I. Studio_L28 as Critical Spatial Practice Understanding the open space of an urban railway area in transition as a discontinuum of sonic and vibrational possibilities determined by more actants than human sounds, encouraged a revision of dominant sonic approaches, method and tools used in the urban design process as we know it. A decentering of the human sense and perspective seems to have implications for the urban design it constrains.

  • What trans-disciplinary design perspective is needed to create the portals to these new dimensions, how does a non-human thinking serve to activate (non) human agency in a context of infrastructural transformation?

Following Goodman in his theoretical work on sonic warfare, we suggest adopting Augoyard and Henri Torgue’s sonic ecology for our practice-based research project on a critical sonic urbanism. From a questioning of the ontological turn in sound studies the research focuses on the following positions and propositions:

  • human and non-human actants co-constitute a discontinuum of sonic and vibrational possibilities,
  • a critical sonic urbanism necessitates an a-disciplinary rethinking of sonic methods and forms,
  • (sonic) vibrations as design material open up to a re-negotiation of urban transition.

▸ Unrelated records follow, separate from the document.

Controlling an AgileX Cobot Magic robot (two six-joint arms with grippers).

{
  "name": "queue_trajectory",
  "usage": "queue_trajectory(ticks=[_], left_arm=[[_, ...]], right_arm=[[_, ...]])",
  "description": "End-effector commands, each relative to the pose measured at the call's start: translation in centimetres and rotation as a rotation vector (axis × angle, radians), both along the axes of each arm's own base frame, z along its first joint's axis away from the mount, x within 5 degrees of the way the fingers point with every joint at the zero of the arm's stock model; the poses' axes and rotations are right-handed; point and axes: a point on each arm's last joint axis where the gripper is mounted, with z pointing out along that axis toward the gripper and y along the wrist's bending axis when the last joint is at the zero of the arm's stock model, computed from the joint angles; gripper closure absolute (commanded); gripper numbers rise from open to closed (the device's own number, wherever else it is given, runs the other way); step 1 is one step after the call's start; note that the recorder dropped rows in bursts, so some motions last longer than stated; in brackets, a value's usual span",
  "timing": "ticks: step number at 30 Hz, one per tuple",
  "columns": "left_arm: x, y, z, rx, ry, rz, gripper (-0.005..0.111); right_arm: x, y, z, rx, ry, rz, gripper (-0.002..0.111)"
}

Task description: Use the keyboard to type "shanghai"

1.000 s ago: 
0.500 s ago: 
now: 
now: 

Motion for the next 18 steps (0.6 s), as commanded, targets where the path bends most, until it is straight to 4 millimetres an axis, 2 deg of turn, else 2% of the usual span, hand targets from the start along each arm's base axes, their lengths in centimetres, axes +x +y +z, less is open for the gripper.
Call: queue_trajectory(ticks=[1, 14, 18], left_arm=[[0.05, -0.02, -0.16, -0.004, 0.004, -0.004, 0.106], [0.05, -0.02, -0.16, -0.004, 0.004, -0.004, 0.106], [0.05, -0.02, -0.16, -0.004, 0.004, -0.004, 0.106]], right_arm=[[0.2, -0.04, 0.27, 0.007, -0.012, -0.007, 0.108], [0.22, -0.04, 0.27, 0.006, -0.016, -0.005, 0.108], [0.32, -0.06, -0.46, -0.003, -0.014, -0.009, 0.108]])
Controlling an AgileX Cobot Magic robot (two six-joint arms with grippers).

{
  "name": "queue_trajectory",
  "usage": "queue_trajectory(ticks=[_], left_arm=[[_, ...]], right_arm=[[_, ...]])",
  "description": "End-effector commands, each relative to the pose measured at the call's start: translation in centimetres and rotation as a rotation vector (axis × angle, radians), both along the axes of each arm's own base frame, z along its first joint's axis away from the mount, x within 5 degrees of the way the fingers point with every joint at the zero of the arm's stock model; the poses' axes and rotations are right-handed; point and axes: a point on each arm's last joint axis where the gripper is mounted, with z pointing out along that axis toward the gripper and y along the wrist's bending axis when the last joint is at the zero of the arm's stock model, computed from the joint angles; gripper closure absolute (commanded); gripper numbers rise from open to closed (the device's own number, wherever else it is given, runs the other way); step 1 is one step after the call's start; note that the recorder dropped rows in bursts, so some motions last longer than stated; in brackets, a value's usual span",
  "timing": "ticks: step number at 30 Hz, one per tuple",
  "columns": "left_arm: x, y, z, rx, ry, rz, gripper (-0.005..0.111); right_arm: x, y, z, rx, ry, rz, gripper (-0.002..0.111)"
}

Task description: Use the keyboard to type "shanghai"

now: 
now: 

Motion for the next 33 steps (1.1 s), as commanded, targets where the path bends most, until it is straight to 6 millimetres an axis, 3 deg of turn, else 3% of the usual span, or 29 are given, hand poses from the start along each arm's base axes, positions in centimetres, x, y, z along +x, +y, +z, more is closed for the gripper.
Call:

Studio_L28 is conceived as a practice for counteracting situations in the L28 planning process where sonic awareness and sound design strategies are limited to noise control. To break free from prevailing modes of urbanism and urban architecture which typically focus on sonic risk and vibrational nuisance, we constitute an a-disciplinary working practice exploiting the productive encounters between different disciplines. While being about a network, Studio_L28 represents itself as a networked practice in itself. Through interdisciplinary network practice we investigate how we as practitioners can learn from different disciplines, and how we can formulate it into a new way of operating.